I walked outside and felt the hot late summer air hit my skin. I ached for Courtney and mourned who she would have become. Unable to go further, I sat down on the steps in front of the courthouse.

 

“Shannon?” I heard a familiar voice. It was Lucy, a long-time legal secretary from John’s office.

 

“Lucy? What in the world are you doing here?” I asked.

 

“Well,” she said sitting down next to me, “I heard about Courtney. I am so sorry Phil and I couldn’t attend her funeral.
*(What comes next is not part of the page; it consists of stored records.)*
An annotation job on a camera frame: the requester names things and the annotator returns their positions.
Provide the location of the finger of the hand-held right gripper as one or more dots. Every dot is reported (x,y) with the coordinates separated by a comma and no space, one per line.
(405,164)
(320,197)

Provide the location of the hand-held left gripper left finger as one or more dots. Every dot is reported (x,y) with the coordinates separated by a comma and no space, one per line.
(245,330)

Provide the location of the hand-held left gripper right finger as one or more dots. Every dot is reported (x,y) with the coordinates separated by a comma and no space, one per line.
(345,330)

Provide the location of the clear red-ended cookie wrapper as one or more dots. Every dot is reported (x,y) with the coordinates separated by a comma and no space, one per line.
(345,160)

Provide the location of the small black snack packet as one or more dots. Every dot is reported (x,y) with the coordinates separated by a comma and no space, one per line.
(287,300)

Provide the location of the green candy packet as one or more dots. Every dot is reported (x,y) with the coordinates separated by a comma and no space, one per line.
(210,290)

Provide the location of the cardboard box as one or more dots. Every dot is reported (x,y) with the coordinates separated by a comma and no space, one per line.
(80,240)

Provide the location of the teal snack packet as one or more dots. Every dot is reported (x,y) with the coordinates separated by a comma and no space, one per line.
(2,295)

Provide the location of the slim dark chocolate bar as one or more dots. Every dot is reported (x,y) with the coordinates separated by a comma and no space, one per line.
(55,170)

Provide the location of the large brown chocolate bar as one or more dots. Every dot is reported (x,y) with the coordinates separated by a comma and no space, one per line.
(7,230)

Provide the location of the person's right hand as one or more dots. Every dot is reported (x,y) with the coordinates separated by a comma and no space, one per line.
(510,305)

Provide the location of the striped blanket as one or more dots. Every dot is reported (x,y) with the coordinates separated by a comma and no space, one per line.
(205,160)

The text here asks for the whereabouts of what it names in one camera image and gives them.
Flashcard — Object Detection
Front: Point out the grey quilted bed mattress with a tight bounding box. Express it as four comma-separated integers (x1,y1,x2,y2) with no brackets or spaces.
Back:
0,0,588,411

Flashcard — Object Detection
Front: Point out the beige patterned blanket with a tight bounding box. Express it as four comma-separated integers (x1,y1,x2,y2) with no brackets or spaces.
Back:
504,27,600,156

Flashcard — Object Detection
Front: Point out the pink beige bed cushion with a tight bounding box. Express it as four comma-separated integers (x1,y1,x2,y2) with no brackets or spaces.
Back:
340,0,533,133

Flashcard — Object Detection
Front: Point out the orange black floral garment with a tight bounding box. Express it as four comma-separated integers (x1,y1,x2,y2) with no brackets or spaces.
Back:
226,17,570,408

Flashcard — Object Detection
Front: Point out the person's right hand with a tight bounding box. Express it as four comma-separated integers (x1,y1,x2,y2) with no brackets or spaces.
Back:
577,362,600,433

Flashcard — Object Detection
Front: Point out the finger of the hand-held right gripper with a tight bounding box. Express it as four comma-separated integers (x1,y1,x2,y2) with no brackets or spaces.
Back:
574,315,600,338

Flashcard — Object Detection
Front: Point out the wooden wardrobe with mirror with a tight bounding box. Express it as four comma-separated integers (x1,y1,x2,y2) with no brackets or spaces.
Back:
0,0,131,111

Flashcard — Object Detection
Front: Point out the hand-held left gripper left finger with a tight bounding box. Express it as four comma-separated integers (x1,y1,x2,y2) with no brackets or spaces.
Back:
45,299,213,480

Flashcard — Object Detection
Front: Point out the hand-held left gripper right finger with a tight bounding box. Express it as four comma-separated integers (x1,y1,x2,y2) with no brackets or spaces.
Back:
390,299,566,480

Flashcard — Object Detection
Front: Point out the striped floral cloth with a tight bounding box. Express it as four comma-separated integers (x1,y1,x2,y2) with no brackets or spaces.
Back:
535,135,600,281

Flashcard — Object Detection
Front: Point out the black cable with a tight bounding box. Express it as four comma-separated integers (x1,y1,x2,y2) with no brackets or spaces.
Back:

We were out of town seeing Phil’s parents in St. Louis. I know you must be devastated…” she said, with a tear welling in her eye. “I heard they were arraigning the driver today, so I just drove out here… I’m not even sure why. I just remember little Courtney coming into the office as a girl. Long blond ringlets in her hair… an angel, she was…” Lucy trailed off into stories about the cute things Courtney had done. But, all I heard was “blond ringlets”. Even if Tanner and I could not be together, the least I could do was help him find Emmy. And Lucy was just the tool I needed.

 

 

Chapter 19

 

Lucy and I sat on the courthouse steps for 20 minutes talking about John, Courtney and everything that had happened in the last few weeks.

 

“Geez, Shannon, you have to be exhausted. Is there anything I can do?” Lucy had always been the one shining light in John’s office. While everyone else was cold and fairly heartless, Lucy was always smiling. She seemed to have a good marriage and was an adoring mother to her three small children. Shannon felt sure that she could tug at Lucy’s heartstrings as a mother and get that file for Tanner.